#### [Data segment]
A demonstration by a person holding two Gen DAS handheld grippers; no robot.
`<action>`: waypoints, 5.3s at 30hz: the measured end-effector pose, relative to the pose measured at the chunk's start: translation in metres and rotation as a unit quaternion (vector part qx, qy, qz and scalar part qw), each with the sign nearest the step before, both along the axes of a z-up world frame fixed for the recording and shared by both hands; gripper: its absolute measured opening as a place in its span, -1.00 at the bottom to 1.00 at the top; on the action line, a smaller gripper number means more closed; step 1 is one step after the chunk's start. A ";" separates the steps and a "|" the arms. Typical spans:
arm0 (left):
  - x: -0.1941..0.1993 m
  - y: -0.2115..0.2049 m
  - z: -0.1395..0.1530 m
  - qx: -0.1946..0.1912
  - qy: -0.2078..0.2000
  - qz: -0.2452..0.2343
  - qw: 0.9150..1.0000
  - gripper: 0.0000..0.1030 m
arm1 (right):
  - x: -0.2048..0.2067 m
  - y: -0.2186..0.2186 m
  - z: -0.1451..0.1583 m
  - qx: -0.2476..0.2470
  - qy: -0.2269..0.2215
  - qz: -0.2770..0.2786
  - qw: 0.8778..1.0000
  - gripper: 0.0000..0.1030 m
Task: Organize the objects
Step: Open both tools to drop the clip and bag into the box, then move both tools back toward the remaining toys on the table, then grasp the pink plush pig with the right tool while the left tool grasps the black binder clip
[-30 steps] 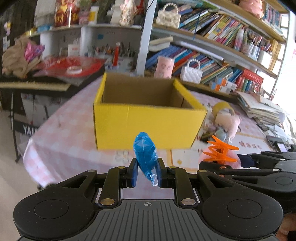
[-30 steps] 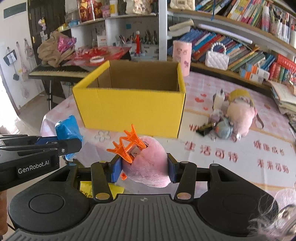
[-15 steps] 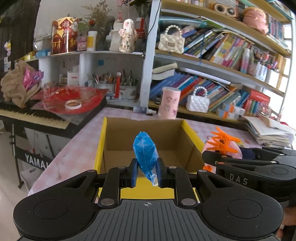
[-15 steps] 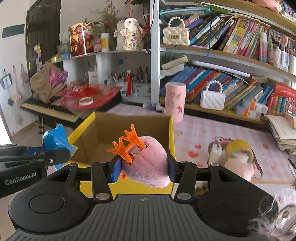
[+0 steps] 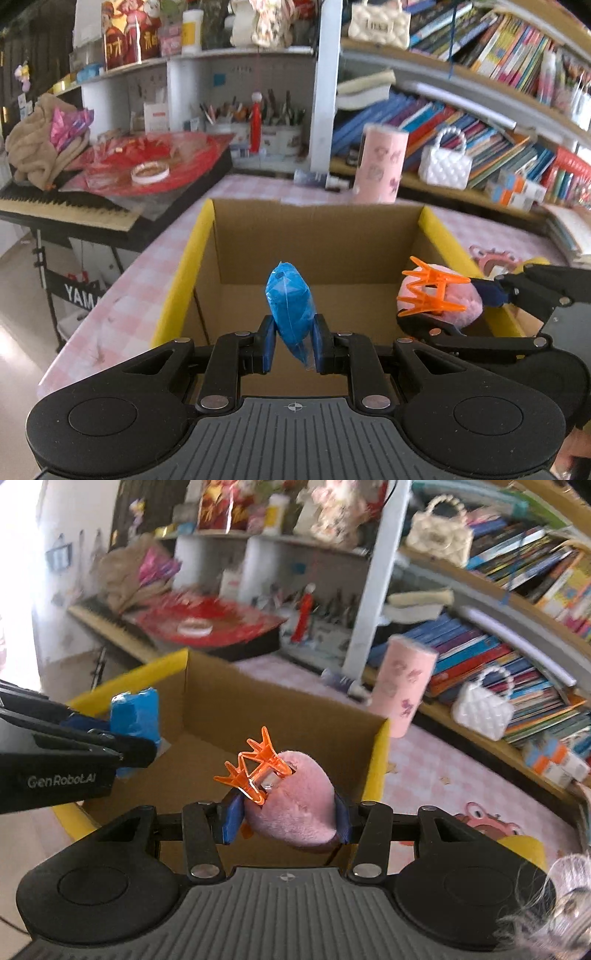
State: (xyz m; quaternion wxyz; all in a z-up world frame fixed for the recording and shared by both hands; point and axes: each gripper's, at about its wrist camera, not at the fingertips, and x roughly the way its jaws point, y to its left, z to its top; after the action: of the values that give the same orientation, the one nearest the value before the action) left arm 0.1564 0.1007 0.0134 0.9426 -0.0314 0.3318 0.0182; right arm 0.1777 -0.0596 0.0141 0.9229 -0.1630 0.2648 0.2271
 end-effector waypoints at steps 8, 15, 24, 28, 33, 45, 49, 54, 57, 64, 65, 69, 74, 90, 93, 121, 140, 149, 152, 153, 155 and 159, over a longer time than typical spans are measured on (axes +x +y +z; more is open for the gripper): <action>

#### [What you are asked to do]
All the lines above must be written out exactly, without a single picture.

#### [Response below]
A demonstration by a person holding two Gen DAS handheld grippers; no robot.
`<action>`: waypoints, 5.3s at 30hz: the measured end-effector pose, relative to the pose measured at the chunk's start: translation in metres and rotation as a unit quaternion (vector part qx, qy, qz and scalar part qw), each with the sign nearest the step before, both along the axes of a z-up world frame fixed for the recording and shared by both hands; gripper: its absolute measured opening as a place in its span, -1.00 at the bottom to 1.00 at the top; on the action line, a smaller gripper number means more closed; step 1 is one step after the chunk's start. A ";" separates the steps and a "|" the arms. Typical spans:
arm0 (left):
  - x: -0.1941..0.1993 m
  - y: -0.2115..0.2049 m
  - z: -0.1395..0.1530 m
  - qx: -0.1946..0.1912
  - qy: -0.2078..0.2000
  - qz: -0.2452..0.2343
  - qw: 0.9150..1.0000
  - gripper: 0.0000..0.1030 m
arm1 (right):
  - x: -0.2048..0.2067 m
  - y: -0.2186..0.2186 m
  - z: -0.1451..0.1583 m
  - qx: -0.2476..0.2470
  - qy: -0.2269..0.2215
  - qz: -0.2770..0.2786
  - qw: 0.8778..1.0000
  - gripper: 0.0000..0.1030 m
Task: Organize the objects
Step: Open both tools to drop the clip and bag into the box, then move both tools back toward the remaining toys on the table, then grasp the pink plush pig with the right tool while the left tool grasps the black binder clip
[-30 steps] 
[-30 steps] 
[-15 steps] 
[-15 steps] 
[+0 steps] 
State: (xyz m; quaternion wxyz; all in a z-up world frame fixed for the recording and shared by both hands; point and axes: each gripper's, at about its wrist camera, not at the fingertips, and x roughly the way its jaws point, y to its left, z to its top; after the action: of the values that give the same orientation, the one nearest the value before the action) left arm 0.1564 0.1007 0.0134 0.9426 -0.0314 0.3318 0.0182; right arm 0.1777 -0.0596 0.0141 0.9229 -0.1630 0.2648 0.2271
 end-effector waypoints at steps 8, 15, 24, 28, 33, 45, 49, 54, 57, 64, 65, 69, 74, 90, 93, 121, 140, 149, 152, 153, 155 and 159, over a longer time than typical spans are measured on (axes +x +y +z; more is open for the gripper): <action>

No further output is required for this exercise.